PARPs in genome stability and signal transduction: implications for cancer therapy

Luca Palazzo  1 Ivan Ahel  2
Affiliations
Review

PARPs in genome stability and signal transduction: implications for cancer therapy

Luca Palazzo et al. Biochem Soc Trans. .

Abstract

The poly(ADP-ribose) polymerase (PARP) superfamily of enzymes catalyses the ADP-ribosylation (ADPr) of target proteins by using nicotinamide adenine dinucleotide (NAD+) as a donor. ADPr reactions occur either in the form of attachment of a single ADP-ribose nucleotide unit on target proteins or in the form of ADP-ribose chains, with the latter called poly(ADP-ribosyl)ation. PARPs regulate many cellular processes, including the maintenance of genome stability and signal transduction.
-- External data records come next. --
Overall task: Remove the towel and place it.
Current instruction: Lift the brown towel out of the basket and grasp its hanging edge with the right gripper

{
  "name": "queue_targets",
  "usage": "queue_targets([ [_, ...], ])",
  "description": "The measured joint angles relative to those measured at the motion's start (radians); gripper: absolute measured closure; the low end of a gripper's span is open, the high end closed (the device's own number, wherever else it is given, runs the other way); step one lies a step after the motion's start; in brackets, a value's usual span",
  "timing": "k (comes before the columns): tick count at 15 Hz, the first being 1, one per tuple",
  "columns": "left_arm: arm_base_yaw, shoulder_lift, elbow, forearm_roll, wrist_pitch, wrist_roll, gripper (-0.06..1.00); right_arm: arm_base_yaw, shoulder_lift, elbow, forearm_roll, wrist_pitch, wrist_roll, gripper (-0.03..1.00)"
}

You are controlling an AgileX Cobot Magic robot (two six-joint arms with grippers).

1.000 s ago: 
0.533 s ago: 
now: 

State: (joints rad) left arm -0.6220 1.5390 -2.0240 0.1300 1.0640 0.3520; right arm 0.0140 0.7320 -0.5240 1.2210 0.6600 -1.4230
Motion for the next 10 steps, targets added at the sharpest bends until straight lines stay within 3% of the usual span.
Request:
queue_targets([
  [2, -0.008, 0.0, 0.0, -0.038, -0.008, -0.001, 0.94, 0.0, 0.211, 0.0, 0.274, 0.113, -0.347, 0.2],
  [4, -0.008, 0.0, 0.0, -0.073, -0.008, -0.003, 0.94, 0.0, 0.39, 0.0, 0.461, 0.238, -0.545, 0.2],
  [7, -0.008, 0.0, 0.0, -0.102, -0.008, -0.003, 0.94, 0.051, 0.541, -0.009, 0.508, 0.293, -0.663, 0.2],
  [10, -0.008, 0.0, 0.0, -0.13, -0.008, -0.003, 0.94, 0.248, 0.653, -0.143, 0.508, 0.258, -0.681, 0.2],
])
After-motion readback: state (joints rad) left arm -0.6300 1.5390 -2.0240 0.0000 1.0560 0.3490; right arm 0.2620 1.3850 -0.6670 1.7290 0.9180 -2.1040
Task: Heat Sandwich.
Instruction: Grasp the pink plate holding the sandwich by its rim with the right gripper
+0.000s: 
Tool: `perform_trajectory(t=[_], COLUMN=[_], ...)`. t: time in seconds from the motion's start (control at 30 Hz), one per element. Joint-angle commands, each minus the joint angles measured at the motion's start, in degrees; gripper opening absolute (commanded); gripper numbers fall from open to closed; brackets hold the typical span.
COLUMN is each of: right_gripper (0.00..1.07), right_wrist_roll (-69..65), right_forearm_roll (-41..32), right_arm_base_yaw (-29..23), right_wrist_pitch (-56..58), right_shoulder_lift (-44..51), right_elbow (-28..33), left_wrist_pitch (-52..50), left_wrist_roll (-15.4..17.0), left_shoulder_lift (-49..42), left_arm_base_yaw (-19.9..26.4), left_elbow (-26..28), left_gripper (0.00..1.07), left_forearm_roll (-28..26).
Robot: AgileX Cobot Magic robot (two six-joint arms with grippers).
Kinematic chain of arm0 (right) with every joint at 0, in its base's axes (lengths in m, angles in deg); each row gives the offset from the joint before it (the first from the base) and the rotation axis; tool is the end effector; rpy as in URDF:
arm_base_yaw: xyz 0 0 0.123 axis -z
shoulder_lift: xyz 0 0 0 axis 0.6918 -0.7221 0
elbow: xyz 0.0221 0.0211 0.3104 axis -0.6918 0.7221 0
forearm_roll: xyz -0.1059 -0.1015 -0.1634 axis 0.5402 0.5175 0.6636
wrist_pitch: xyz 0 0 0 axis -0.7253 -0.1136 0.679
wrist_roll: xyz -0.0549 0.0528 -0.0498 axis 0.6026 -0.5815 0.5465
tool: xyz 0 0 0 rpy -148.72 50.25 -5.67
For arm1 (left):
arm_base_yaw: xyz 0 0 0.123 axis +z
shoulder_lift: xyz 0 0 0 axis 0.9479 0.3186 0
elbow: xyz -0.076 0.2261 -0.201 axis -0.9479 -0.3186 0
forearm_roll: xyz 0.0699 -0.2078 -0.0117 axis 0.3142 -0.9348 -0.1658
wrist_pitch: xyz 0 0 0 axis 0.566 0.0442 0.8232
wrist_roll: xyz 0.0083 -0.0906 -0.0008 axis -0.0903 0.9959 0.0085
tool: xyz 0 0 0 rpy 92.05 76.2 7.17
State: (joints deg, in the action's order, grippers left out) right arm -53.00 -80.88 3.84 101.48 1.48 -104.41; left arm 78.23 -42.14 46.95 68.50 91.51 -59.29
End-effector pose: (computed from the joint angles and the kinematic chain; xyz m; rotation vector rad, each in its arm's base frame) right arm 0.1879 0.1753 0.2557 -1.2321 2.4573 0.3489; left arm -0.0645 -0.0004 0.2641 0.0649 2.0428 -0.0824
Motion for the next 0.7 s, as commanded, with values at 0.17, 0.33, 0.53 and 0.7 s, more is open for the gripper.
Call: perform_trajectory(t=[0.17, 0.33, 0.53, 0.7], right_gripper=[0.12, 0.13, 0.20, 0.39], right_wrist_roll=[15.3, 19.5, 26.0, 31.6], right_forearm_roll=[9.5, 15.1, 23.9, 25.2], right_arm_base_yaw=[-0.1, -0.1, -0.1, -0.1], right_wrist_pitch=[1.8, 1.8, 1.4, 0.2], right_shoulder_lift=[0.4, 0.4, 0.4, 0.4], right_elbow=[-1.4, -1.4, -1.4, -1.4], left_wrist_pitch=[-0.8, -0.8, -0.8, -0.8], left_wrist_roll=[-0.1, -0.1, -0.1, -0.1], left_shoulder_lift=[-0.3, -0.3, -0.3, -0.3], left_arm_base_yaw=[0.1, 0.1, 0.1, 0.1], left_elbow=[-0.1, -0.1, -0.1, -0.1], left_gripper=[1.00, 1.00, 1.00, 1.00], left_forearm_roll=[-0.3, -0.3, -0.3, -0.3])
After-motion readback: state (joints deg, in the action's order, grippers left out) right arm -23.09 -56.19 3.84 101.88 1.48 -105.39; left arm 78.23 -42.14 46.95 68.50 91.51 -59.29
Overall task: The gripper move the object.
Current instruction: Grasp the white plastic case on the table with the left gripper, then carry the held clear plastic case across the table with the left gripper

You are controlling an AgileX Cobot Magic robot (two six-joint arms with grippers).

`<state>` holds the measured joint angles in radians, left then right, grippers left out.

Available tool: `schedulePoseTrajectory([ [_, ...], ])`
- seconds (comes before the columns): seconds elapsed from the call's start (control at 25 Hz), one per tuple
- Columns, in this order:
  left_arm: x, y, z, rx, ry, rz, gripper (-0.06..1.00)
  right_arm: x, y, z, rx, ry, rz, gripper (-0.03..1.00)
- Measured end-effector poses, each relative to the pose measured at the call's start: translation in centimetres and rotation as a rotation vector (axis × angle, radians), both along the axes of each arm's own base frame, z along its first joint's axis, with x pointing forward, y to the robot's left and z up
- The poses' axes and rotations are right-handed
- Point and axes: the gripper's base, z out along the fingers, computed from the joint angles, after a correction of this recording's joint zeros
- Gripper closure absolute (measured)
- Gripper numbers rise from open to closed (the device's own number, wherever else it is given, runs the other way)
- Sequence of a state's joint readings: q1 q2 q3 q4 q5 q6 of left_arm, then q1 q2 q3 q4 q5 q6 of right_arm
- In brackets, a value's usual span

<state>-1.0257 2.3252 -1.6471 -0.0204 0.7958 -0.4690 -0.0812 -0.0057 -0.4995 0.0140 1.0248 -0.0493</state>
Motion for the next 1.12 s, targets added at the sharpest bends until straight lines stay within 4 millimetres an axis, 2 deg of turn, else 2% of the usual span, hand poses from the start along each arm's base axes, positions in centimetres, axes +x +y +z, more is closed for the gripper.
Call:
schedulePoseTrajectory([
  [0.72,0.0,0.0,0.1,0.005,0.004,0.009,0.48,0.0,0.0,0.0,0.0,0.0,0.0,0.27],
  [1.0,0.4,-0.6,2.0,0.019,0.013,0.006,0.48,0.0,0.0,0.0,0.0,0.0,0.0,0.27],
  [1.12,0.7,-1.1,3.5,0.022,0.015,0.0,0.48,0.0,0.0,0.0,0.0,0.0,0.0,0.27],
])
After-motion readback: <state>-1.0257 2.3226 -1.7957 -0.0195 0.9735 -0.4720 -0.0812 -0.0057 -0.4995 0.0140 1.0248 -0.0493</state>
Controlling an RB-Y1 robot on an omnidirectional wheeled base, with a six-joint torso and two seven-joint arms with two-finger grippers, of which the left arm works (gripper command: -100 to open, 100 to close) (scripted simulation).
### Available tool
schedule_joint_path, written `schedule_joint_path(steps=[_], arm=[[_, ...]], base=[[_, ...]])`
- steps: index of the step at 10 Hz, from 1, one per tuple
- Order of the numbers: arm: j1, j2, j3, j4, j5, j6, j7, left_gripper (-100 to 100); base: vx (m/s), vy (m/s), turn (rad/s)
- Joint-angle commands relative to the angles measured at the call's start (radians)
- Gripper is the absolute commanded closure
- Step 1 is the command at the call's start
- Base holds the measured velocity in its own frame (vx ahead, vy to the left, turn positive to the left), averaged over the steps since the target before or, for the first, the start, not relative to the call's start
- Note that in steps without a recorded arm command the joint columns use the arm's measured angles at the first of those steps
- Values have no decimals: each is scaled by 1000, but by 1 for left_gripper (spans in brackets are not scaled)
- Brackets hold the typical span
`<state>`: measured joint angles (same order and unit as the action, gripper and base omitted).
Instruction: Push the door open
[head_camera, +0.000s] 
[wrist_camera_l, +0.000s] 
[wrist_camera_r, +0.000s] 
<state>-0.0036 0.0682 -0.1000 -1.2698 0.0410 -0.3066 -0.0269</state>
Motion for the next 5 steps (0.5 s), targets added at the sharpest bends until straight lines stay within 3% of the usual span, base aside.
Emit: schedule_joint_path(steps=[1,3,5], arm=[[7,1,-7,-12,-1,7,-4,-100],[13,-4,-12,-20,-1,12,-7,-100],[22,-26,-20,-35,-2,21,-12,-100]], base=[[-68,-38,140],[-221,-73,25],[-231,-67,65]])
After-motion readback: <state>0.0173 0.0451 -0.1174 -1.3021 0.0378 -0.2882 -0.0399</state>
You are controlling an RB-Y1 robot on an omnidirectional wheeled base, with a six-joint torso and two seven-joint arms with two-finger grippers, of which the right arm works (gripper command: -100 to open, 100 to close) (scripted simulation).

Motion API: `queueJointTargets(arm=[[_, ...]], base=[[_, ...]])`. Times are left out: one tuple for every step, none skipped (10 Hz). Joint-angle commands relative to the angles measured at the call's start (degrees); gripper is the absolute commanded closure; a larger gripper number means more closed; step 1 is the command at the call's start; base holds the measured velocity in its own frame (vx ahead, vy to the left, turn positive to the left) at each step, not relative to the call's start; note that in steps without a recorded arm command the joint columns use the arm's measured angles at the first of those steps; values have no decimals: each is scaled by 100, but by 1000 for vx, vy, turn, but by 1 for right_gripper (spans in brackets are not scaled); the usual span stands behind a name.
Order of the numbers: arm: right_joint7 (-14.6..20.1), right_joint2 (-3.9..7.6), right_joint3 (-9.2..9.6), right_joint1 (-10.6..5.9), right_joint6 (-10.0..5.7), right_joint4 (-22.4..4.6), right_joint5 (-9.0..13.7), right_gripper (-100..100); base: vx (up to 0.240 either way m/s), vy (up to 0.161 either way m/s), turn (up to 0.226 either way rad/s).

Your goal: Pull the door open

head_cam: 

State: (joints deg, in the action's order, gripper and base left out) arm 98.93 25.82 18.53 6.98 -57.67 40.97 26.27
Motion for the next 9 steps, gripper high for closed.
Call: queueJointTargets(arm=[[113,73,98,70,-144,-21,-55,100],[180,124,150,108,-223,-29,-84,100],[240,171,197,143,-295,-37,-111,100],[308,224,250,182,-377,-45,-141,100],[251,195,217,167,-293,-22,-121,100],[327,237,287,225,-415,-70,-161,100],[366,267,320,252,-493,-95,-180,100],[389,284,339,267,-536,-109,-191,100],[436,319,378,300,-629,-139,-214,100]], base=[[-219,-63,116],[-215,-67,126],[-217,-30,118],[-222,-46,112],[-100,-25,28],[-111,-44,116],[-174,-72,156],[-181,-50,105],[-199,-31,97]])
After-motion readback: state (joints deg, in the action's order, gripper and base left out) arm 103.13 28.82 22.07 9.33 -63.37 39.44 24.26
In this review, we focus on the PARP family members that possess the ability to modify proteins by poly(ADP-ribosyl)ation, namely PARP1, PARP2, Tankyrase-1, and Tankyrase-2. Here, we detail the cellular functions of PARP1 and PARP2 in the regulation of DNA damage response and describe the function of Tankyrases in Wnt-mediated signal transduction. Furthermore, we discuss how the understanding of these pathways has provided some major breakthroughs in the treatment of human cancer.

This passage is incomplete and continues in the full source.